In conjunction with the School of Nursing, residents will perform domestic violence/sexual assault evaluations of children and adults, analyze the impact of domestic violence in Baltimore City and provide medical care at the House of Ruth school.

The centerpiece of the outpatient experience will be work done at a new Johns Hopkins–run urban health clinic at the East Baltimore Medical Center, located in one of the most underserved and disadvantaged communities in the city.

The program also features rotations in prison health, HIV and community health care.

To improve their effectiveness as urban primary care physicians, resident doctors will receive essential training in cultural competency, including communication skills.

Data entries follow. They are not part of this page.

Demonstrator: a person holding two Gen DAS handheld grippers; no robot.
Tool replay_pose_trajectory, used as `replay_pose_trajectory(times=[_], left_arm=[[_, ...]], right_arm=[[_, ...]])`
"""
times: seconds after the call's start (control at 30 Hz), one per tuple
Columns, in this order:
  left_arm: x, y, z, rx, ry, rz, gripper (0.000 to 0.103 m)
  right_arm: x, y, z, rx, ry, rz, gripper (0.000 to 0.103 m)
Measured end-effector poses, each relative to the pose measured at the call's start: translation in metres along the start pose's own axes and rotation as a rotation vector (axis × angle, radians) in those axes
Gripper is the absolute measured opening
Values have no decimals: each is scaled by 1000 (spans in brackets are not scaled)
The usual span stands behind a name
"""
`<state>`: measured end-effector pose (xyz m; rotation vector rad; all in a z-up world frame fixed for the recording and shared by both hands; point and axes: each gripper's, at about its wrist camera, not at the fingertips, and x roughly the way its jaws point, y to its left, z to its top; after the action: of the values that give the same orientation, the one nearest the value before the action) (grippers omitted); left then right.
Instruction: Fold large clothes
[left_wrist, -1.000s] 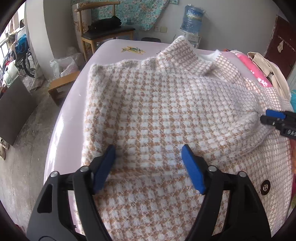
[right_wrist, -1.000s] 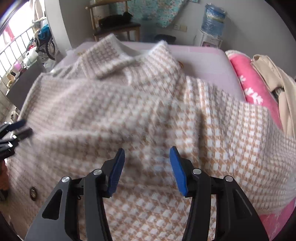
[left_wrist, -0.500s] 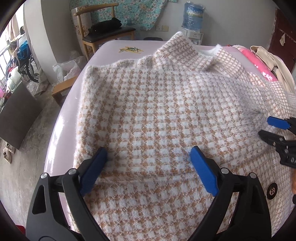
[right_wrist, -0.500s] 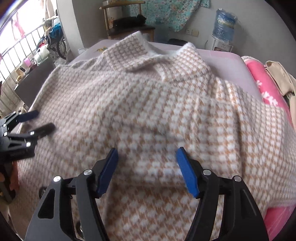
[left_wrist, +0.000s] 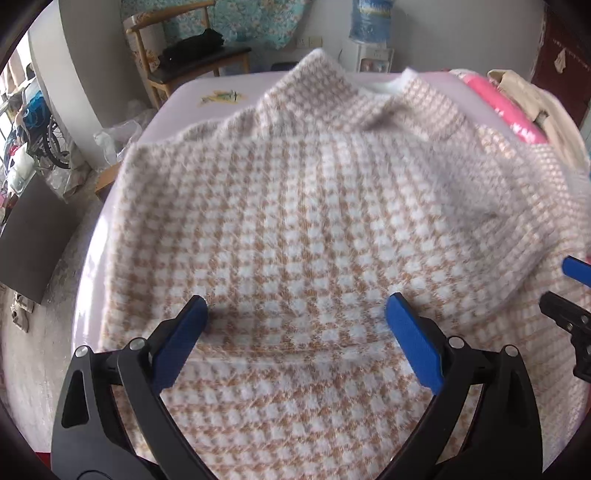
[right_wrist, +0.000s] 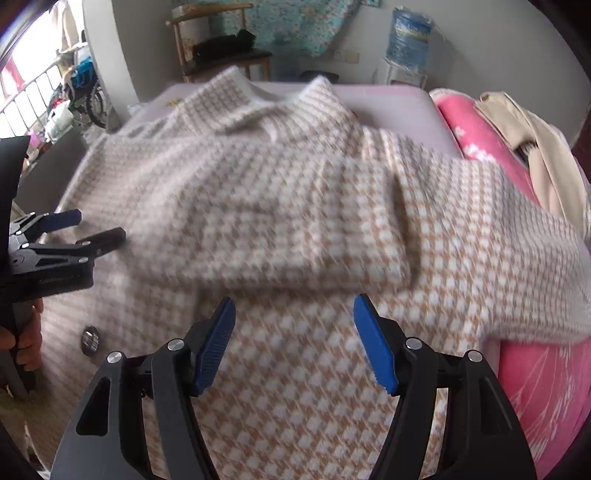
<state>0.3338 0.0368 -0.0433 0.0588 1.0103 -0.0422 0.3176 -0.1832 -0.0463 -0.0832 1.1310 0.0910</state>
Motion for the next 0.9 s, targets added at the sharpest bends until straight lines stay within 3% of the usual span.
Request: replay_pose_trajectory(times=[0.1, 0.17, 0.23, 0.57, 0.67, 0.77, 0.9], left_arm=[[1, 4, -3, -28, -17, -12, 96], [1, 4, -3, -21, -16, -8, 96], [1, 4, -3, -21, -16, -9, 96], [2, 4, -6, -9, -27, -15, 96], [1, 4, -8, 0, -42, -13, 96], [0, 5, -9, 3, -44, -20, 96], [0, 4, -9, 2, -46, -19, 96]], right_arm=[[13, -3, -11, 6, 23, -5, 76], [15, -5, -12, 10, 19, -31, 92], [19, -11, -13, 46, 41, -17, 97], [17, -15, -16, 32, 24, 8, 97], [-2, -27, -15, 74, 14, 16, 97], [-40, -56, -14, 117, -80, -19, 97], [-84, -139, -17, 285, -169, -32, 97]])
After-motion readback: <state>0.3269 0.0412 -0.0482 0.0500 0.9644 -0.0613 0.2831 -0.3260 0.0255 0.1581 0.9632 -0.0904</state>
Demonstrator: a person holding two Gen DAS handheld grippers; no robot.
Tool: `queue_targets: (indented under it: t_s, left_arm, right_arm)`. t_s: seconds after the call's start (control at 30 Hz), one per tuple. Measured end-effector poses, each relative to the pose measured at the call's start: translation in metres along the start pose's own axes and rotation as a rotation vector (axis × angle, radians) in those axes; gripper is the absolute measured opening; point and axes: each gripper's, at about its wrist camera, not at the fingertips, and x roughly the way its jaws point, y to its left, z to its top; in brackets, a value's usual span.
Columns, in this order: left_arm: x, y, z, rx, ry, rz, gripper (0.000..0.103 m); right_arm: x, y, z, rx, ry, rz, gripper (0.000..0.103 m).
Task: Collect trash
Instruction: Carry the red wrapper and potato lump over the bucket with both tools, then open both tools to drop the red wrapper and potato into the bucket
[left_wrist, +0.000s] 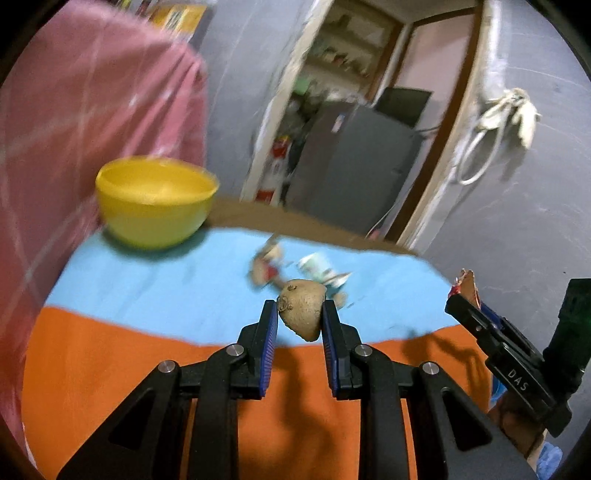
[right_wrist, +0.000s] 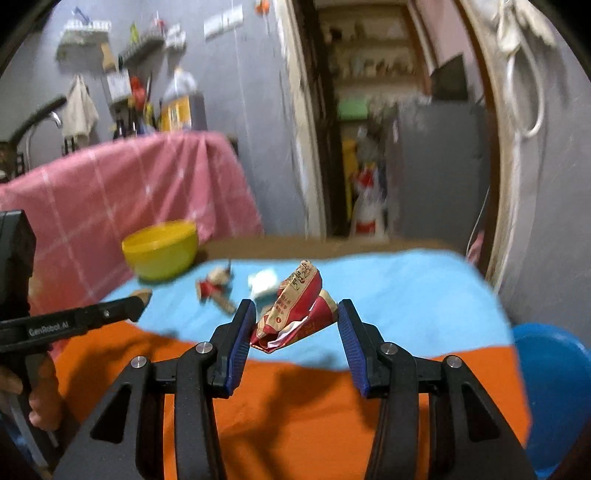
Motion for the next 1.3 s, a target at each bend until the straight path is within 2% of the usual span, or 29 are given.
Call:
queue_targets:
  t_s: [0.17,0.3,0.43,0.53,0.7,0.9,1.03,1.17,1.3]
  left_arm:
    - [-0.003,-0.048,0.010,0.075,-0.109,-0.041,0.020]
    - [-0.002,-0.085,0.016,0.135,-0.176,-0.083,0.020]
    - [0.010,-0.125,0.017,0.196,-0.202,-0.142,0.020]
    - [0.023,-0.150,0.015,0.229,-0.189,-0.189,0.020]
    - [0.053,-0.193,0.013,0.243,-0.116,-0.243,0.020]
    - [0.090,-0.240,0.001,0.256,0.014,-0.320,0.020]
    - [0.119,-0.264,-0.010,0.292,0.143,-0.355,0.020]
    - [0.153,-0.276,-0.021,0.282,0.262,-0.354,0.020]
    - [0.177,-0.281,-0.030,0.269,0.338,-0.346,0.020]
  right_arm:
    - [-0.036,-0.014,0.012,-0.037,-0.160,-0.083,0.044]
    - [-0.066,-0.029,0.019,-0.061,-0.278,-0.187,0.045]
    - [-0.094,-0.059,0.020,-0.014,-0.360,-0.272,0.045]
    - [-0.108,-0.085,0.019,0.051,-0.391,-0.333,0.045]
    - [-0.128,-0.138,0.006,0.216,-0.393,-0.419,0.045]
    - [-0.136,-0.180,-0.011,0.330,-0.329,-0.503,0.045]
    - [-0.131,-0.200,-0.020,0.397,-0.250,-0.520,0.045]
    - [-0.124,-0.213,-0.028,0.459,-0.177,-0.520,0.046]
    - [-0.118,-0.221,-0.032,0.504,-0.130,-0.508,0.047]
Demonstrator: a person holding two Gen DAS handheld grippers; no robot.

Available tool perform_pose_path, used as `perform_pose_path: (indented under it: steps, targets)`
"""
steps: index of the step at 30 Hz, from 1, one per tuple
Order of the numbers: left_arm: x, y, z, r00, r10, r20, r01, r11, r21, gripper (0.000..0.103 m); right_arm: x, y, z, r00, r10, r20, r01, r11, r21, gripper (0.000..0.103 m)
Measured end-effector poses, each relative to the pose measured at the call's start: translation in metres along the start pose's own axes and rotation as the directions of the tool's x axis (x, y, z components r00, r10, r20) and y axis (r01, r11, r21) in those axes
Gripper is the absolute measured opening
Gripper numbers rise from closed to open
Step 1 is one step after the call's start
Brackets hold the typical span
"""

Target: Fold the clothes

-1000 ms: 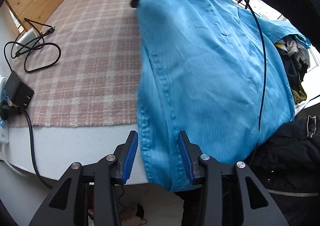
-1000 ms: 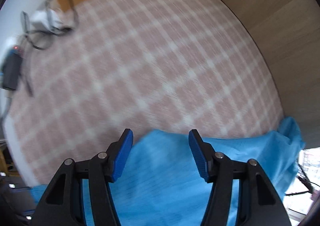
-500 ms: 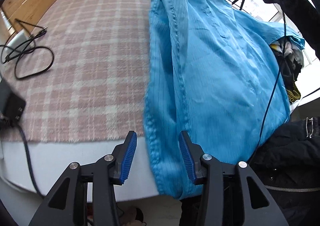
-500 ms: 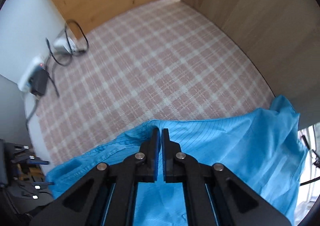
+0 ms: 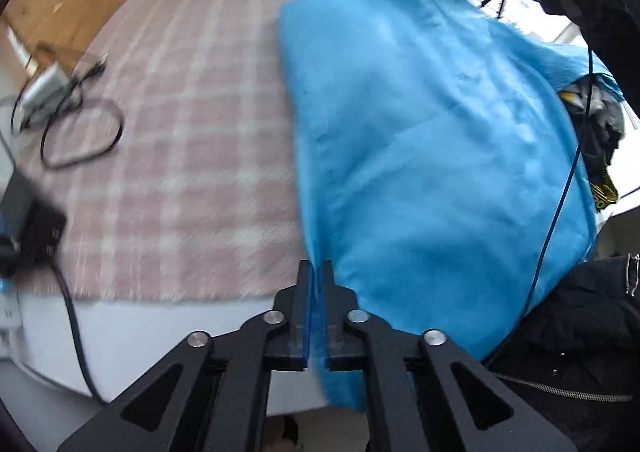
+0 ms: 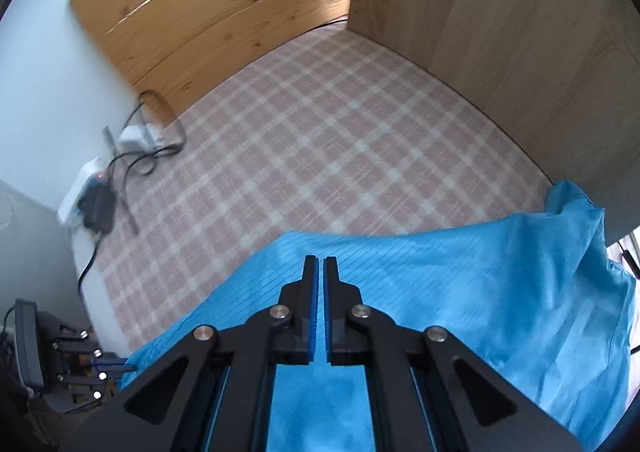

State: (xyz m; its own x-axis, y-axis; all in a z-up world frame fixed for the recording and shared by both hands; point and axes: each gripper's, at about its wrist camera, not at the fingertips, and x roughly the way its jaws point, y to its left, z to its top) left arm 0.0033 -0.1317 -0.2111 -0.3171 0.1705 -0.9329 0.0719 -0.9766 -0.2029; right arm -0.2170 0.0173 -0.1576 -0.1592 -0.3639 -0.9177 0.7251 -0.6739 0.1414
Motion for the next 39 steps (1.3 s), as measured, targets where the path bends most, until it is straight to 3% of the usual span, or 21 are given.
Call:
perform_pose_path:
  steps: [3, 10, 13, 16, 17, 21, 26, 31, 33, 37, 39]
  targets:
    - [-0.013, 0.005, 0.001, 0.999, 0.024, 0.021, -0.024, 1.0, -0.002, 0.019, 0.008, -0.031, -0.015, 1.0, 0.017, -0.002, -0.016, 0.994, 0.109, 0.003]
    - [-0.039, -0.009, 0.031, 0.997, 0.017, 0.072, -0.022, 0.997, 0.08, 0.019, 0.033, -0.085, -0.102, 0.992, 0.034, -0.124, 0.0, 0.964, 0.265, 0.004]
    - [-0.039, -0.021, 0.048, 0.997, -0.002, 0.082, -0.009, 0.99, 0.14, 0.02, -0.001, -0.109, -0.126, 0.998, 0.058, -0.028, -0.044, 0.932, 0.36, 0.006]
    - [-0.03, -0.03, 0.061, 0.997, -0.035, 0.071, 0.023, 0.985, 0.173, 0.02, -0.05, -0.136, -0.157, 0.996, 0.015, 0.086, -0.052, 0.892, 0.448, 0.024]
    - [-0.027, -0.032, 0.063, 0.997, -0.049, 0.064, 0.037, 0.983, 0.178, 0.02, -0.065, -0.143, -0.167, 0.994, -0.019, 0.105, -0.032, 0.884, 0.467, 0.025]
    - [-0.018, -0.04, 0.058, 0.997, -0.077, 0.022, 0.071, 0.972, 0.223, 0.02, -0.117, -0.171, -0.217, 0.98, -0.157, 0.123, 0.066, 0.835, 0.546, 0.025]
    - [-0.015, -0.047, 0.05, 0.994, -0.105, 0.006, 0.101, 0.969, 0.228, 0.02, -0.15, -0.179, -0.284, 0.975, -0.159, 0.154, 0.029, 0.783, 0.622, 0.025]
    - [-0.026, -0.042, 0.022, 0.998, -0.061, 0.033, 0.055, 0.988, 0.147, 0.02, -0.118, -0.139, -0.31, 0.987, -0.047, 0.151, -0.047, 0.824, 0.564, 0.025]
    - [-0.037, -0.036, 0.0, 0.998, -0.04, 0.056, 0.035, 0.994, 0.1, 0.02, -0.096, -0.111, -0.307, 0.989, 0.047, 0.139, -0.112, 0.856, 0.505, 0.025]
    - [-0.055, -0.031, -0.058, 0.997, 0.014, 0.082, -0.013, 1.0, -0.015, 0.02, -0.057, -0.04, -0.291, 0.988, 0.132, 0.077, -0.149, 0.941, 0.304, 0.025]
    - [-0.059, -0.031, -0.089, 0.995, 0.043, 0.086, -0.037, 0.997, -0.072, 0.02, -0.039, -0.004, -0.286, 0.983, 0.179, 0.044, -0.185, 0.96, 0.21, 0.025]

After four years, the residents will be board-eligible in both pediatrics and internal medicine and be placed as an attending primary care physician in a Baltimore inner-city practice. The participants also can receive full tuition to support an advanced degree such as an MBA, MPH, master of education or master of behavioral health.

Four new residents will be added each year, for a maximum number of 24 at any given time.

Feldman said that the inaugural class is made up of four “exceptional and wonderful” people who displayed an enthusiasm and commitment to primary care in an urban setting.

“We recruited people who believe in our mission. These four certainly share our vision,” he said.

Feldman said that the recent passage of comprehensive health care legislation in the United States makes the program’s goal all the more vital.

“There is so much work that already needs to be done, and with the passage of the bill, there will be potentially millions more people who will need primary care physicians,” he said. “We have to figure out a way to deliver health care to urban populations in a more effective manner, and these residents will be at the heart of that.”